Task directions: Restate word for word the lines below that run from the one holding "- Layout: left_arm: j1" through the one holding "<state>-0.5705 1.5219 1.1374", inclusive. Pictures don't belong in the copy.
━━━━━━━━
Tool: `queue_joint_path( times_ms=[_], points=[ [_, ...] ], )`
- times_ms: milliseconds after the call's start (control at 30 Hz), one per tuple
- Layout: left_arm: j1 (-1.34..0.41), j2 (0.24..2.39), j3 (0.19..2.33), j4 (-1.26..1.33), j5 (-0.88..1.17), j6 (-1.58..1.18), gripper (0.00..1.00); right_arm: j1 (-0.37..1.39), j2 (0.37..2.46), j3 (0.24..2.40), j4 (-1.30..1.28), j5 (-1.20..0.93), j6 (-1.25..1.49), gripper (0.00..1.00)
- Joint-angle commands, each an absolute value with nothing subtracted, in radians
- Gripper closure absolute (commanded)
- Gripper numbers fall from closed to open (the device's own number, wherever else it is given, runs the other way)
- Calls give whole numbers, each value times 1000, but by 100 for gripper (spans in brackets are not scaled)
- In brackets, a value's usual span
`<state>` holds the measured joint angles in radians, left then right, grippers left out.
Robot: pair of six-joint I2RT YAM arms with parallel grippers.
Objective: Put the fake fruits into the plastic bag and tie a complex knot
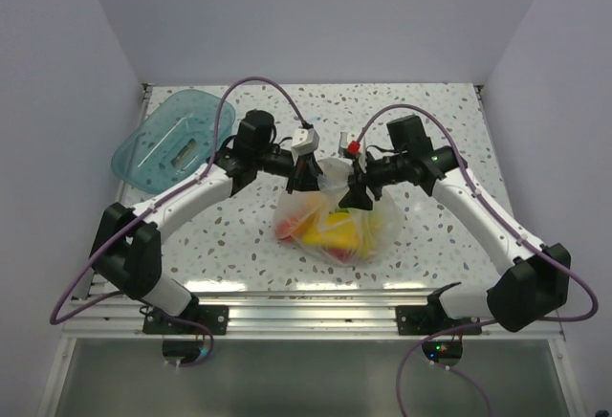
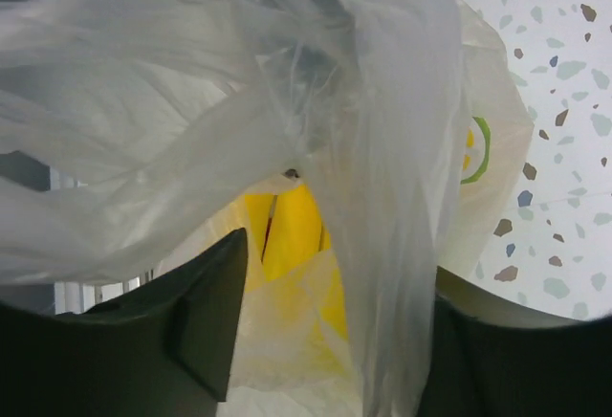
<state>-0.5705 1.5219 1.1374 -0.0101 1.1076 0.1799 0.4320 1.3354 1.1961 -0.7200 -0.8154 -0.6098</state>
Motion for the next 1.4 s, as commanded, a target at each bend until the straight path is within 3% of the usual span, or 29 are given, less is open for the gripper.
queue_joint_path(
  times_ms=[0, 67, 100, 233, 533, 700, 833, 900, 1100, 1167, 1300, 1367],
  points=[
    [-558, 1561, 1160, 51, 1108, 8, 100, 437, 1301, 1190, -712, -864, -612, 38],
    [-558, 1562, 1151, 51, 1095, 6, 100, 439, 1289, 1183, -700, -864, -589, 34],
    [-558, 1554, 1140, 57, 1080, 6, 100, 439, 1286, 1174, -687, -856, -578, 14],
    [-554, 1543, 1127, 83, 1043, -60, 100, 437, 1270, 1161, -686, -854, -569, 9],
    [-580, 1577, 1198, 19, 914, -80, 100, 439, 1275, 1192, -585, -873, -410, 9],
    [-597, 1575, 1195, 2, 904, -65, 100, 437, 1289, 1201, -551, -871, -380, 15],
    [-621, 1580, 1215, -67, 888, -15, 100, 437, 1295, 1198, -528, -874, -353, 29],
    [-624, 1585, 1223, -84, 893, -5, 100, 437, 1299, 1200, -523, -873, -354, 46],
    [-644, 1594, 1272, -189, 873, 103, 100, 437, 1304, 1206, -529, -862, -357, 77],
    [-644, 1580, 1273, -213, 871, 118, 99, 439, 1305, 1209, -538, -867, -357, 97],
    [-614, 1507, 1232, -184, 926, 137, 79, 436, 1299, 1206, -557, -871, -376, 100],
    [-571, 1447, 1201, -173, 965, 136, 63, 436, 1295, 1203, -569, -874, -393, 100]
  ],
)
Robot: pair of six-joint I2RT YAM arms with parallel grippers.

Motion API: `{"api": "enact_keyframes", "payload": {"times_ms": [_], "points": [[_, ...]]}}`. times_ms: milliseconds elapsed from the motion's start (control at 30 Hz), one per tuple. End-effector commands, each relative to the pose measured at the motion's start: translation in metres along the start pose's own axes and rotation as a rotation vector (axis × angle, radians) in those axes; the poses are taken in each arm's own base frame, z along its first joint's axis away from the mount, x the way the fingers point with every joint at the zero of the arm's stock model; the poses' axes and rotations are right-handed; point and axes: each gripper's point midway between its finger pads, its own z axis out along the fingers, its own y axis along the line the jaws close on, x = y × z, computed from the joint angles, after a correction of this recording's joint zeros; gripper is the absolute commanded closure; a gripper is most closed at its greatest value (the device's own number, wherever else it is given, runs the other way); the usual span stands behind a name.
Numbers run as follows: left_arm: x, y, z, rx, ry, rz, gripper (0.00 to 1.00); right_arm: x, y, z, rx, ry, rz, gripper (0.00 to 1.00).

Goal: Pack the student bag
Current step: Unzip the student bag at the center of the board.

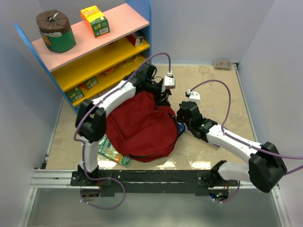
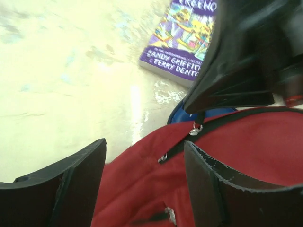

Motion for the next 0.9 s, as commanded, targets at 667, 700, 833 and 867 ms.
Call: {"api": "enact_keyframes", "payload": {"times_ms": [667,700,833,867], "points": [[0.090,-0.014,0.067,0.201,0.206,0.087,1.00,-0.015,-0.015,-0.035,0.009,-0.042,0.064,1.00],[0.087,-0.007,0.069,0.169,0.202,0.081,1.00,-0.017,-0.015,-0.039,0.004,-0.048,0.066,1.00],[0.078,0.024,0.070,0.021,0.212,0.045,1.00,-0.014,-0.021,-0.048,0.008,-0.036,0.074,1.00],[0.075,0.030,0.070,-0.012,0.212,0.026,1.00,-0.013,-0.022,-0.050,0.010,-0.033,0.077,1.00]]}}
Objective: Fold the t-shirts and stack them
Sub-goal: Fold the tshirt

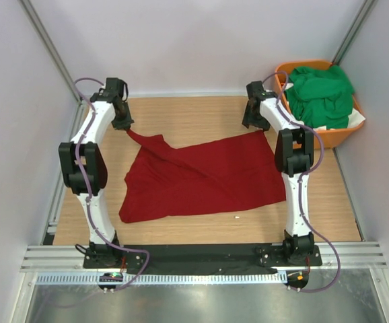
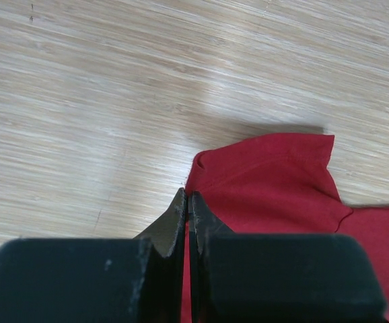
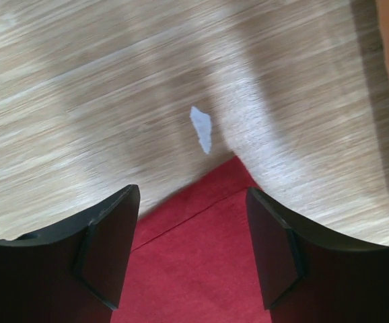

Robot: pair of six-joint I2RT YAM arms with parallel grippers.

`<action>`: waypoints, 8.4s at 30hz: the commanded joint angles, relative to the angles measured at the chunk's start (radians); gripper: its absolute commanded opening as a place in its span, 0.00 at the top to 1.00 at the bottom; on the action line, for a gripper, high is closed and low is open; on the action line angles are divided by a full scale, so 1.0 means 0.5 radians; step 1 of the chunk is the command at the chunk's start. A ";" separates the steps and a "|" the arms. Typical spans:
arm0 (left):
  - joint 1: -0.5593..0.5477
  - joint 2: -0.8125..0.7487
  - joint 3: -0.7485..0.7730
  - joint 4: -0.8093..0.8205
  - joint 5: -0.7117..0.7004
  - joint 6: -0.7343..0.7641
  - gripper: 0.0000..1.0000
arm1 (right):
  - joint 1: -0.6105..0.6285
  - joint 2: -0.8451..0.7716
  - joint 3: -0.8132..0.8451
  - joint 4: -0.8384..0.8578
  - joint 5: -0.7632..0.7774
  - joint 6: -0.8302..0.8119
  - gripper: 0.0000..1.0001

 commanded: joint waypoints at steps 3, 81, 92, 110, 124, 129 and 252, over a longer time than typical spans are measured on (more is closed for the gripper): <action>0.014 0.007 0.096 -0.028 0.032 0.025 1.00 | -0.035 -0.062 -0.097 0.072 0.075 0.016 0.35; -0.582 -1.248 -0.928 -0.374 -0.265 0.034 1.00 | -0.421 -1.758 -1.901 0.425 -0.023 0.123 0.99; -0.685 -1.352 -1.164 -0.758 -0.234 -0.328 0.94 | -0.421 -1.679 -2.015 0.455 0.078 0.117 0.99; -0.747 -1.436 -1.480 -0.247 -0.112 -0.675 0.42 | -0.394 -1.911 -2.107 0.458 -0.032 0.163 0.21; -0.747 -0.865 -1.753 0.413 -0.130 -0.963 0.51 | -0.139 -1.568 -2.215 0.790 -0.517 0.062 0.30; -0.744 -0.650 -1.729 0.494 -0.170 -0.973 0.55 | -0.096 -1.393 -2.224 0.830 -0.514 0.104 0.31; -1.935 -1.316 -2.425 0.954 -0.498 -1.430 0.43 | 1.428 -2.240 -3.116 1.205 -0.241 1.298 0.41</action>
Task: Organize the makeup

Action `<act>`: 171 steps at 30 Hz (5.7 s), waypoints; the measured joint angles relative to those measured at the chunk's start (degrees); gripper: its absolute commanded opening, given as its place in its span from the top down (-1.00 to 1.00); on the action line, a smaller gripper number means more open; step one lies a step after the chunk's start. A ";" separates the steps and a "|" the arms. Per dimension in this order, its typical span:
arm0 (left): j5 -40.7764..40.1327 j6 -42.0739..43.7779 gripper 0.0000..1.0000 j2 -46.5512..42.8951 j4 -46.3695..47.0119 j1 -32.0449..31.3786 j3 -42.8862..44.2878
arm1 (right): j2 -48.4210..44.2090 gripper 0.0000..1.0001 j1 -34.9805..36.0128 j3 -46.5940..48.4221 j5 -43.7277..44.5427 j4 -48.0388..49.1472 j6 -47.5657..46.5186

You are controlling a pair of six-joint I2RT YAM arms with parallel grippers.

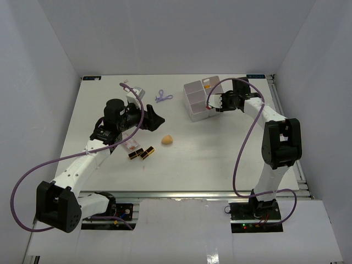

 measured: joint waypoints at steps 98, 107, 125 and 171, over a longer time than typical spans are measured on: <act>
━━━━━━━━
Written solution:
- Layout: left_arm: j1 (-1.34..0.41), j2 (0.24..2.39), j3 (0.19..2.33), j4 (-1.26..1.33), j5 (-0.88..1.17), j6 (-1.58..1.18), gripper (0.00..1.00); right_arm: j1 (-0.37..1.39), j2 (0.37..2.46), j3 (0.24..2.40), j4 (-1.30..1.28), j5 (-1.20..0.93), j6 (-1.25..1.49), gripper (0.00..1.00)
- Joint-angle commands, each an absolute value with nothing subtracted, in radians
- Gripper closure absolute (commanded)
- Gripper numbers fall from closed to open (the device's own number, wherever else it is given, runs the other way)
- Calls give whole numbers, each value times 1000, but by 100 for gripper (spans in brackets are not scaled)
- In brackets, a value's usual span
`<state>` holds the measured joint angles in radians, left then right, grippers left out.
Robot: pair of six-joint I2RT YAM arms with parallel grippers.
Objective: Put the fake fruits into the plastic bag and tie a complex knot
<state>-0.5705 1.5219 1.1374 -0.0101 1.1076 0.1799 0.4320 1.3354 1.1961 -0.7200 -0.8154 -0.6098</state>

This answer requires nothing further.